Los propósitos de principios de año deberían incluir la limpieza de la prosa devastadora por inexacta que utilizan los gobernantes, en especial los españoles. Para descartar un vicio exclusivamente nacional, George Orwell escribió en 1946 su imprescindible ensayo La política y el idioma inglés, un breve ensayo encaminado a demostrar que el discurso político pretende "lograr que las mentiras suenen verdaderas y el asesinato respetable, y conferir una apariencia de solidez al puro humo". El eterno disidente se preocupaba por el efecto contagio de estas peculiaridades, y España aporta dos ejemplos muy recientes de transmisión de la enfermedad. En concreto, el Rey y Rajoy.

El mensaje navideño de Juan Carlos de Borbón contiene una frase más dura que su petición de perdón -"no volverá a ocurrir"- tras la cacería de Botsuana. El Rey mostró su preocupación por el brote de "un desapego hacia las instituciones y hacia la función pública". La constatación regia de este alejamiento posee una dureza comparable al manifiesto de Obama en uno de los tres debates electorales con Mitt Romney, donde el presidente norteamericano admitió que los ricos "juegan con otras reglas". El castellanohablante tiene programado el prefijo negativo des- en cuanto ha de exteriorizar su des-contento, pero un monarca hablando de 'desapego' al Estado que representa supone un recrudecimiento de la escalada léxica.

Rajoy lo tenía difícil para superar el 'desapego' detectado por el Rey, pero el presidente del Gobierno se esmeró en su comparecencia del día de los Inocentes. En una sola frase encadenó su comprensión hacia "la desesperanza, la desesperación y hasta la decepción". A efectos de este artículo, se omitirá la curiosa gradación que sitúa a la decepción como un grado sumo de la desesperación, cuando el diccionario recorre la gama emocional en sentido contrario, y a pesar de que al PP le conviene que la pérdida de confianza en sus siglas solo se produzca como paroxismo de una alteración desesperada del ánimo.

En resumidas cuentas, el jefe del Estado opina que la ciudadanía se ha desmarcado de las instituciones democráticas, mientras que su primer ministro eleva esta distonía a 'desesperación', con el riesgo de un cambio de tendencia de voto. Un primer jarro de agua fría recuerda que ambos gobernantes se encierran en un reconocimiento sensacional a cambio de escamotear los vericuetos que guiarán la salida del embrollo. Referirse a 'la tragedia del paro' es una sabia receta para armarse de sensibilidad, remarcar la inevitabilidad del desempleo y soslayar la ausencia de terapia. El reconocimiento del problema solo es el primer paso hacia su solución.

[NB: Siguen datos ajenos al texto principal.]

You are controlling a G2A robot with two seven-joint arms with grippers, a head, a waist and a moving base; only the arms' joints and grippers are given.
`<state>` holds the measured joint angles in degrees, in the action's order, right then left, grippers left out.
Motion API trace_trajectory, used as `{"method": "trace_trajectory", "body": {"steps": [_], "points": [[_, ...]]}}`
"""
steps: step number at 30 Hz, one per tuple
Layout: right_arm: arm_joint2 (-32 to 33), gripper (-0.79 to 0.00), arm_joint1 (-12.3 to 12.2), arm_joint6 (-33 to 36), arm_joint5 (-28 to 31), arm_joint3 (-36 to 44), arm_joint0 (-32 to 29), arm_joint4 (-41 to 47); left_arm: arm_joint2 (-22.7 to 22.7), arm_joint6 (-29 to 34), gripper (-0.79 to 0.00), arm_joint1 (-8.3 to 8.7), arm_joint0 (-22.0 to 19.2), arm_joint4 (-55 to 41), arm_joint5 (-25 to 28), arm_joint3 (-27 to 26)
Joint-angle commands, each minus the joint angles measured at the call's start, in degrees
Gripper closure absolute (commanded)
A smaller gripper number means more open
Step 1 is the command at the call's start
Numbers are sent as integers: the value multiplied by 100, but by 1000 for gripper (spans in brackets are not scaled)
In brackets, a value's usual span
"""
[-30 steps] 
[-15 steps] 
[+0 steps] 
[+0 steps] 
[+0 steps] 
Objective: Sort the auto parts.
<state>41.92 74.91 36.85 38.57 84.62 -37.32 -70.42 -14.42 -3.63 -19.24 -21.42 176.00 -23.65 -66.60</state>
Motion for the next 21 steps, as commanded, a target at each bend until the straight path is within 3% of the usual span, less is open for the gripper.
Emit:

Más grave resulta que el 'desapego' del Rey y la 'desesperación' de Rajoy -¿comparten ambos el estado de ánimo que predican para sus semejantes?- sea la ampliación de la humilde palabra utilizada por un olvidado presidente de la Generalitat de gira por Madrid. El precursor responde por José Montilla, que advirtió desde su cargo sobre la creciente 'desafección' de Cataluña hacia España. Este sentimiento no solo presagiaba los términos en que se manifestarían años después los gobernantes españoles, sino que la falta de afecto de los catalanes se justificaría por el escaso aprecio que los jefes de Estado y de Gobierno muestran hacia la entidad que representan.

En fin, el Rey y Rajoy compiten en los términos utilizados para sembrar de preocupación el presente político, pero su sombrío vocabulario hunde sus raíces tres décadas atrás. A finales de 1982, toda España votó socialista, porque incluso los votantes de AP se expresaron a condición de que se produjera un triunfo aplastante de Felipe González. Tras el inevitable choque del entusiasmo contra la realidad, se acuñó el 'desencanto', bajo el padrinazgo de José Luis López Aranguren. El 'desapego' y la 'desesperanza' son apenas variaciones para el bisturí filológico sobre un país desencantado durante treinta años. Dado que no hay cuerpo social que aguante un desánimo tan prolongado, el diagnóstico es falso. El lenguaje político insiste en solidificar el humo, bajo sentencia de Orwell.

Los hechos no siempre se ajustan a las palabras, y los sembradores de desesperación deberían explicar por qué decenas de millones de españoles se encaminarían mansamente mañana mismo hacia las urnas, si volvieran a convocarse unas elecciones y dispusieran de candidaturas renovadas a las instituciones. Una vez más, los gobernantes culpan a la ciudadanía de los males que sus líderes no han sabido prevenir ni encauzar. Con buenas palabras, eso sí.